İstanbul Cumhuriyet Başsavcılığı’nın “Kent Uzlaşısı”nı gerekçe göstererek başlattığı soruşturma kapsamında 11 Şubat’ta İstanbul’da CHP’li 9 ilçe belediyesine operasyon düzenlendi. Ataşehir Belediye Başkan Yardımcısı Livan Gür, Kartal Belediye Başkan Yardımcısı Cemalettin Yüksel bu operasyon kapsamında tutuklandı.
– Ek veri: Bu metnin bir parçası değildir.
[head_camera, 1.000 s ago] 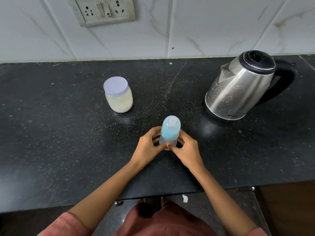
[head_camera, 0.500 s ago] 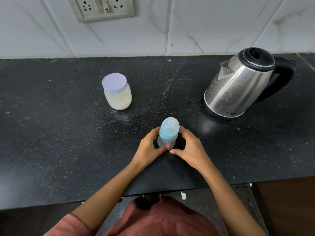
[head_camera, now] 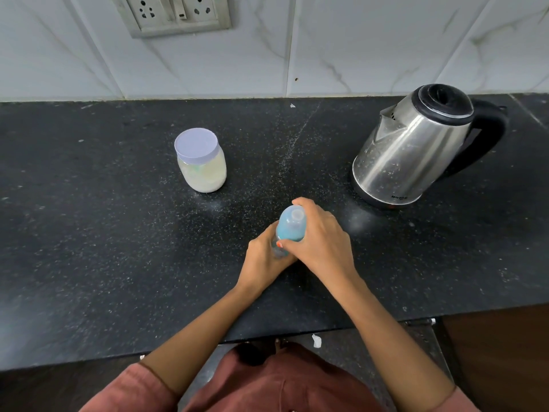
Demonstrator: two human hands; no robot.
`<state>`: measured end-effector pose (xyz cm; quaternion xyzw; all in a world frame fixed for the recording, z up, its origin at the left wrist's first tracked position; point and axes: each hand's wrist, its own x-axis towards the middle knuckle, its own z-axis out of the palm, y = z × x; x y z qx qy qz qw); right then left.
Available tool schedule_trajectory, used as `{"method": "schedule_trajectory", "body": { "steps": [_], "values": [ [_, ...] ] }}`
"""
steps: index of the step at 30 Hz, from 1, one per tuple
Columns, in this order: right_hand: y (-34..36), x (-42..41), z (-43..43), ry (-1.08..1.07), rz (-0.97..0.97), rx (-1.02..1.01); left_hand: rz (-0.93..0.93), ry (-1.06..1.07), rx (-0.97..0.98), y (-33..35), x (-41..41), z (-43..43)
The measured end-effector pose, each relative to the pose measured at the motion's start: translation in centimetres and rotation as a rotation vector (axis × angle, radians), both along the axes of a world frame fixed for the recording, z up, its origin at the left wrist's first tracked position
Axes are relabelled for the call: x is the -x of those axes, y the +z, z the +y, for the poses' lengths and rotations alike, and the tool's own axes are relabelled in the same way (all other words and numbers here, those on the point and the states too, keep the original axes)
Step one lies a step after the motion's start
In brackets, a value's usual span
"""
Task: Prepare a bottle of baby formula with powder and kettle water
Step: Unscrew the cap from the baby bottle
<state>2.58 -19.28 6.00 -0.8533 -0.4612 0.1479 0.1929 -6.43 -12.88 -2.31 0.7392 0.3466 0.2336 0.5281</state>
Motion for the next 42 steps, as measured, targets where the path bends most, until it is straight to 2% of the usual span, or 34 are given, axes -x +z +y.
{"method": "schedule_trajectory", "body": {
  "steps": [17,20,24,27,29,32,35,39,42],
  "values": [
    [1.9,-1.8,0.9,0.174,0.068,0.084,0.026,-0.039,0.031,0.2,0.0,0.6],
    [2.2,-2.8,1.1,0.261,0.091,0.116,0.030,-0.045,0.018,-0.1,0.0,0.8],
    [2.7,-4.2,1.9,0.480,0.147,0.190,0.033,-0.057,0.003,-0.1,-0.1,0.9],
    [2.9,-4.3,2.2,0.544,0.179,0.231,0.042,-0.057,-0.003,-0.1,-0.1,0.9],
    [2.9,-3.8,1.9,0.499,0.161,0.243,0.052,-0.060,-0.009,0.0,-0.1,0.9],
    [3.3,-2.7,1.5,0.296,0.054,0.186,0.044,-0.054,-0.005,0.2,0.0,0.8],
    [3.4,-1.6,1.5,0.190,-0.082,0.254,0.038,-0.047,0.004,0.3,0.0,0.7],
    [2.9,-0.8,1.9,0.199,-0.213,0.297,0.053,-0.051,-0.002,0.2,-0.1,0.7],
    [3.1,-1.1,2.1,0.270,-0.211,0.282,0.065,-0.053,-0.011,-0.1,-0.1,0.8]
  ]
}}
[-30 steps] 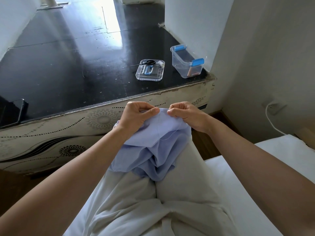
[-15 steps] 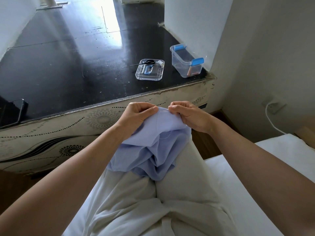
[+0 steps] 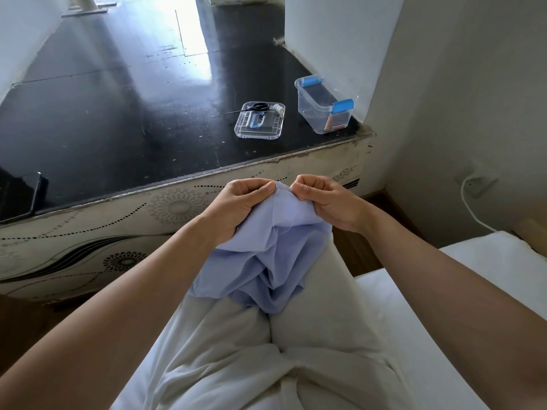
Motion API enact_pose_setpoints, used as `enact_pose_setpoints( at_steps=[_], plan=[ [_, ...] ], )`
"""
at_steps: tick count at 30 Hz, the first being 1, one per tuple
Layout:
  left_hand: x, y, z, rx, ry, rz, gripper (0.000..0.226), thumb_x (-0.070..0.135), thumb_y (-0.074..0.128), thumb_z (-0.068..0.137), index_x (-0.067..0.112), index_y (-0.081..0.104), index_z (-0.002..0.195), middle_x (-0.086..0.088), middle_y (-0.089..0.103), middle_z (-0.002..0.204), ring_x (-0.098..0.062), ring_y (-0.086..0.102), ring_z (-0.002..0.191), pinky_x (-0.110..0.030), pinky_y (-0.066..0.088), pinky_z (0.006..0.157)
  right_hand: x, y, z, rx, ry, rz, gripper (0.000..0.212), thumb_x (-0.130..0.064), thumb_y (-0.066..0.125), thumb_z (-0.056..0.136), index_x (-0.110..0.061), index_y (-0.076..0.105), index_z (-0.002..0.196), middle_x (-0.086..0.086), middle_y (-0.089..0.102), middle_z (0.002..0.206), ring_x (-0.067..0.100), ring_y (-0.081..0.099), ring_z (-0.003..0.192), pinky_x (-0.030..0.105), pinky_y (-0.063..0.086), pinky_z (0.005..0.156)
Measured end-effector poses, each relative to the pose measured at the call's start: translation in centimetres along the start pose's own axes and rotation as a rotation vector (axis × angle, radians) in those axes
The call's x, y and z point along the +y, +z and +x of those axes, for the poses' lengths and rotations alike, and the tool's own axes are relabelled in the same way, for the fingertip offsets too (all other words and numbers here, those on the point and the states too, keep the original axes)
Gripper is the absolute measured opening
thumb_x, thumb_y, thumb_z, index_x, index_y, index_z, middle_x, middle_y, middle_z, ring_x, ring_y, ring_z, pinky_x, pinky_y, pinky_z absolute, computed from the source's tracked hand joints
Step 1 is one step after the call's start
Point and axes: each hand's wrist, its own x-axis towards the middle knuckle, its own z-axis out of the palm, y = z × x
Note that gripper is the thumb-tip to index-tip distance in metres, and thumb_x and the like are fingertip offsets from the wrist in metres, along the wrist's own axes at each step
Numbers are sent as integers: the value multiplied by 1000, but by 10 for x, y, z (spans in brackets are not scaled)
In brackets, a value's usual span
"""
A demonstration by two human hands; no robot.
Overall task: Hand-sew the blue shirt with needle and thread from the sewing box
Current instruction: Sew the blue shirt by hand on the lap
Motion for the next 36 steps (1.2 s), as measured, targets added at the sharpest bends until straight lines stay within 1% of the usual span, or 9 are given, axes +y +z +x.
enact_pose_setpoints(
  at_steps=[3, 7, 13, 19, 26, 28, 31, 34, 36],
  plan=[
    [1, 0, -2, -20, -49, -46, 16, 22, 59, 95, 14, 72, 98, -5, 73, 87, -14, 67, 73, -24, 56, 63, 0, 2, -1, -3, -10, -4, 47, -59, 68, 79, -15, 55, 90, 12, 52, 98, 29, 50, 93, 29, 46, 73],
    [2, -2, -2, -33, -72, -39, 16, 22, 60, 94, 14, 73, 98, -7, 73, 90, -16, 67, 76, -27, 56, 66, 1, 2, 1, -3, -15, 4, 60, -62, 70, 76, -9, 53, 98, 13, 51, 98, 31, 48, 93, 31, 44, 74],
    [3, -1, -2, -92, -85, -100, 17, 22, 59, 93, 14, 73, 98, -7, 74, 93, -17, 68, 80, -29, 57, 72, -3, 4, 1, -17, -22, 49, 44, -59, 68, 77, -18, 58, 91, 8, 58, 96, 21, 56, 90, 26, 51, 74],
    [5, 2, -4, -105, -126, -94, 15, 19, 60, 92, 13, 73, 91, -5, 74, 84, -14, 68, 69, -25, 57, 64, -6, 7, -2, -24, 4, 26, 27, -43, 56, 86, -16, 54, 88, 3, 58, 90, 20, 56, 85, 24, 50, 71],
    [5, 0, -1, -78, -97, -28, 17, 28, 67, 84, 15, 76, 88, -9, 73, 86, -17, 66, 72, -27, 56, 65, -5, 13, 3, 5, -40, 52, 32, -44, 55, 93, -12, 55, 89, 8, 57, 91, 21, 56, 84, 28, 48, 74],
    [6, -3, 1, -39, -91, -31, 21, 32, 70, 76, 17, 77, 88, -8, 73, 87, -19, 66, 75, -29, 55, 68, -4, 9, 1, 44, -42, 71, 28, -38, 53, 95, -12, 56, 86, 7, 57, 85, 18, 54, 80, 27, 45, 70],
    [4, -3, 1, -28, -108, -35, 18, 30, 69, 79, 16, 76, 89, -8, 73, 86, -19, 66, 74, -29, 56, 67, -2, 8, 0, 50, -58, 77, 17, -29, 56, 94, -12, 58, 89, 9, 57, 90, 21, 54, 84, 27, 46, 71],
    [4, 3, 1, -30, -112, -52, 19, 28, 70, 80, 14, 76, 91, -10, 73, 88, -19, 66, 75, -30, 56, 70, -3, 11, 1, 31, -79, 75, 19, -35, 61, 89, -16, 61, 93, 6, 62, 96, 21, 58, 90, 27, 51, 75],
    [4, 3, 0, -27, -123, -80, 30, 30, 72, 73, 11, 75, 96, -12, 72, 92, -21, 66, 78, -32, 56, 71, -2, 10, 1, 52, -87, 57, 24, -39, 63, 84, -16, 64, 93, 6, 63, 95, 20, 59, 89, 29, 52, 76]
  ],
)
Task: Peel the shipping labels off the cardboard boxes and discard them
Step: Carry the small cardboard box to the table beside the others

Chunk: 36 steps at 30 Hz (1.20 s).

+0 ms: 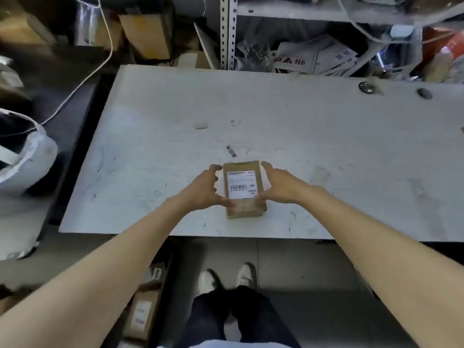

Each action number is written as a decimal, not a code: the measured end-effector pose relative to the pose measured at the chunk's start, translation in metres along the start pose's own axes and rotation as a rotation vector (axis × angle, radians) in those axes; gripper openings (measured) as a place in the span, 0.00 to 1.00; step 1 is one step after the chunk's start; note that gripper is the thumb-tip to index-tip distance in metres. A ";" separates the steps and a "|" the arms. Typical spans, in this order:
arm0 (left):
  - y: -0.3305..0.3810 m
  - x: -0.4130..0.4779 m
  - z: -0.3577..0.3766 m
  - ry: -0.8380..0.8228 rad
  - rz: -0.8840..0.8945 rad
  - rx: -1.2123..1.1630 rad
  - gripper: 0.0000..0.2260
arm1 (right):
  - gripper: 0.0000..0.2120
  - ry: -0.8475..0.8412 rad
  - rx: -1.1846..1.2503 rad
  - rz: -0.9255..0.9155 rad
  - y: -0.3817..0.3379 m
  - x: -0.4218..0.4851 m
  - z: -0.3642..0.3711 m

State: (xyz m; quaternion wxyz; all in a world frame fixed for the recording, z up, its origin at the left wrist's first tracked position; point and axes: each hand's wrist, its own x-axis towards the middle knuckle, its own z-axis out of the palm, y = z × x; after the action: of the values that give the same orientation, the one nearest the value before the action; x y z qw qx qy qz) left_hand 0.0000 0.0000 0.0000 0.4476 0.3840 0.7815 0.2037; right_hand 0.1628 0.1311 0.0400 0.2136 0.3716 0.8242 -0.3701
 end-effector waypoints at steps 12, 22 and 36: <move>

19 Mart’ta İmamoğlu’nun da dahil edildiği “terör soruşturması” kapsamında 7 isim hakkında gözaltı kararı çıktı: İBB Genel Sekreter Yardımcısı Mahir Polat, Şişli Belediye Başkanı Resul Ekrem Şahan, Reform Enstitüsü Başkanı Mehmet Ali Çalışkan, Şişli Belediye Başkan Yardımcısı Ebru Özdemir, Spectrum House şirketi çalışanı H.A ve firari şüpheli A.B.
İstanbul Cumhuriyet Savcılığı “CHP kontenjanından seçilen bazı belediye meclis üyeleriyle, atanan belediye başkan yardımcılarının terörle bağlantılı olduğunu, İBB iştiraki olan İPA ve BİMTAŞ bünyesinde terör örgütü mensupları ve sempatizanlarının işe alındığını” duyurmuştu.
Savcılık, “İmamoğlu’nun diğer şüphelilerle birlikte yerel seçimlerde belediye meclis üyesi listelerini şahsen onayladığı, şüphelilerin PKK-KCK’ya yardım etme suçunu işlediklerini” de açıklamıştı.
Siyaset kulislerinde, savcılığın iddiası doğrultusunda kayyum atanacak belediyenin Şişli olacağı öngörüsü yüksek.